The line containing "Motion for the" marks where to begin; quote it and every line after it through the end of the data, exactly as written.

Information shown
◆ ◆ ◆ ◆ ◆

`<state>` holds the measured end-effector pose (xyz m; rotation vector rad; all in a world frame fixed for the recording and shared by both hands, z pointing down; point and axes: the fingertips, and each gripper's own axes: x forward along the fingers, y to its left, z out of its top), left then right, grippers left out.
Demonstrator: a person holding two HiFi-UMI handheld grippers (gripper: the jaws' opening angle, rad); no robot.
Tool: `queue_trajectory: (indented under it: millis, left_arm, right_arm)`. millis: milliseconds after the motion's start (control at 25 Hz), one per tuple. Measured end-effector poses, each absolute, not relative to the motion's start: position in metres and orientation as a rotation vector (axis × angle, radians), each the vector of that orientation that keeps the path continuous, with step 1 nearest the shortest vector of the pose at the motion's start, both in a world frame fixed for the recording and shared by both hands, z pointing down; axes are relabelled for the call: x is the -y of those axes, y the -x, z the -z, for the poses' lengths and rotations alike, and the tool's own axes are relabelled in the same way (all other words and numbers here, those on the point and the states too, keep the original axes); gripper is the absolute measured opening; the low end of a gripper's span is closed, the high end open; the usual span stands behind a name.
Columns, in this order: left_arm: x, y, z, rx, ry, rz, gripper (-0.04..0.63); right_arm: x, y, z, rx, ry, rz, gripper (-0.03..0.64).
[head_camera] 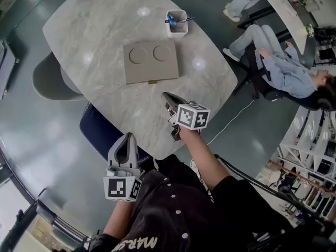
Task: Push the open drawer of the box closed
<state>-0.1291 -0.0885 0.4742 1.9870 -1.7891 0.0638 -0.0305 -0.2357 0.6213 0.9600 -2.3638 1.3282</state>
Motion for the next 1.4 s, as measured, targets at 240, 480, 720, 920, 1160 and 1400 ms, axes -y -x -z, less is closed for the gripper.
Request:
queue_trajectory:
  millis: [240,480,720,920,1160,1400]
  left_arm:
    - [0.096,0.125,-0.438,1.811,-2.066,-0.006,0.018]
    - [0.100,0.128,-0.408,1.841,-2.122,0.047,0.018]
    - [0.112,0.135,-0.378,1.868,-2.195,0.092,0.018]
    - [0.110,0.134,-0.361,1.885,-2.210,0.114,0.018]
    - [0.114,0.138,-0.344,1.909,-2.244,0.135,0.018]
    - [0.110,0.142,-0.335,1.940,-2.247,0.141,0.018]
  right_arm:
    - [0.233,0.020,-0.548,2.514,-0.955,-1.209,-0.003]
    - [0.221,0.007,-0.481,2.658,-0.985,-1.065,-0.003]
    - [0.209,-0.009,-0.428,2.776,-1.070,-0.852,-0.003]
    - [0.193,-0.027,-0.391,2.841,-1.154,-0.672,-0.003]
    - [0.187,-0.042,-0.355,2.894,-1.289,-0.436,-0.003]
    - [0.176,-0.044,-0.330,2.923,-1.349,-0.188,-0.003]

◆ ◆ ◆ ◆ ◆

Task solution
Motion for the next 1.4 s, as measured, targets at 240, 480, 720, 920, 1160 and 1400 ms, axes -y -x -z, less is closed for the gripper.
Request:
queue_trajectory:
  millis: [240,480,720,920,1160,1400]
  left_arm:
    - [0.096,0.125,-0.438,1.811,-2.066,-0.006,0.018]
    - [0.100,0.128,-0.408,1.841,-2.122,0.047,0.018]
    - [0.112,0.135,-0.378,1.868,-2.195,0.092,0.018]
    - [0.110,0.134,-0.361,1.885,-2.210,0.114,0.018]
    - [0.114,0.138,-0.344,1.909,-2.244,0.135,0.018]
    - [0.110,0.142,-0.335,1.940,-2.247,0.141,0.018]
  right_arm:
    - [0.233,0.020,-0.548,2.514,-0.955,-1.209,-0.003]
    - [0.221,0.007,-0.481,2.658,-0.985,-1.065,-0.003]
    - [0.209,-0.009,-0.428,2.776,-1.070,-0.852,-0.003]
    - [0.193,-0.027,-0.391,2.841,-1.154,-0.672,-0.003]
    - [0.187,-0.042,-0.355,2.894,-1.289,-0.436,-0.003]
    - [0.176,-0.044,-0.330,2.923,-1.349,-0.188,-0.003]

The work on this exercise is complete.